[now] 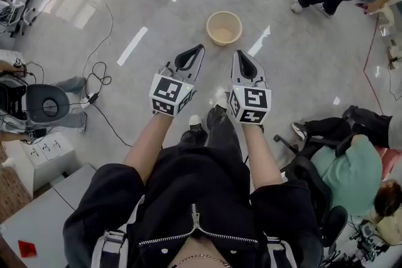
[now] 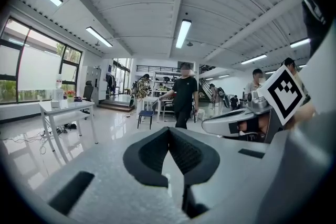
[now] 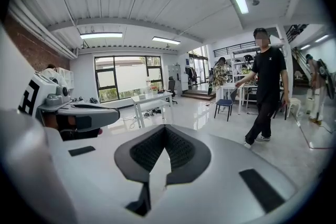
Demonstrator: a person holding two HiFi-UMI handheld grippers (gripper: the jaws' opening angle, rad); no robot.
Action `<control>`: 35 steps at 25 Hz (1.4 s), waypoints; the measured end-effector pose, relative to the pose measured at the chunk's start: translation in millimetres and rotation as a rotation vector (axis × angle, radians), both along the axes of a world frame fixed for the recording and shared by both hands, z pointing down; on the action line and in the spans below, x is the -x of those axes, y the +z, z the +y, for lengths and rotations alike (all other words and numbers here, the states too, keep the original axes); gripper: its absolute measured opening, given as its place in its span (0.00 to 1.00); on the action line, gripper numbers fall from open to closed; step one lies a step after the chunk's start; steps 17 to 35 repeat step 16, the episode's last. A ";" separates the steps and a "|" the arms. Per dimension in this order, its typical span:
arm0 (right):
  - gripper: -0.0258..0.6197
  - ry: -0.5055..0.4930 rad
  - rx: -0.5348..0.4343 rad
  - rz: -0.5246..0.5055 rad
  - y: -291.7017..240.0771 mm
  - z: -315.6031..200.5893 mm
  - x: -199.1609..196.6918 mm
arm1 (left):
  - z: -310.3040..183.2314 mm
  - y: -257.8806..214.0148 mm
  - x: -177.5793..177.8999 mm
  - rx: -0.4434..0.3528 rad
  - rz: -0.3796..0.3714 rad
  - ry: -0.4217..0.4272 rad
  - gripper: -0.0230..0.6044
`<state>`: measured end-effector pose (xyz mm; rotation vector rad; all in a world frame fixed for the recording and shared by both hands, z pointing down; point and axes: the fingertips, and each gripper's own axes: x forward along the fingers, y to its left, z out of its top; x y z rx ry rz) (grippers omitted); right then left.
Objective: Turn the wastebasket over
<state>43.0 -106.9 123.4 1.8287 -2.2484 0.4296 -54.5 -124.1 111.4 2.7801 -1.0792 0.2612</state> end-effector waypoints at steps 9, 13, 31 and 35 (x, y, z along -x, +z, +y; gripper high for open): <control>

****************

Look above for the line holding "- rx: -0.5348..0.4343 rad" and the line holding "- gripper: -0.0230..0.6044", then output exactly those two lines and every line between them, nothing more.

  - rx: -0.5348..0.4343 rad
  - rz: -0.5246..0.5055 rad
  - y: -291.7017..240.0771 mm
  - z: -315.6031..200.5893 mm
  - x: -199.1609..196.6918 mm
arm1 (left):
  - z: -310.3040..183.2314 mm
  - y: -257.8806..214.0148 mm
  - x: -177.5793..177.8999 mm
  - rx: -0.4434..0.3528 rad
  - rz: -0.3796..0.3714 rad
  - ry: -0.4217..0.4272 rad
  - gripper: -0.0230..0.6044

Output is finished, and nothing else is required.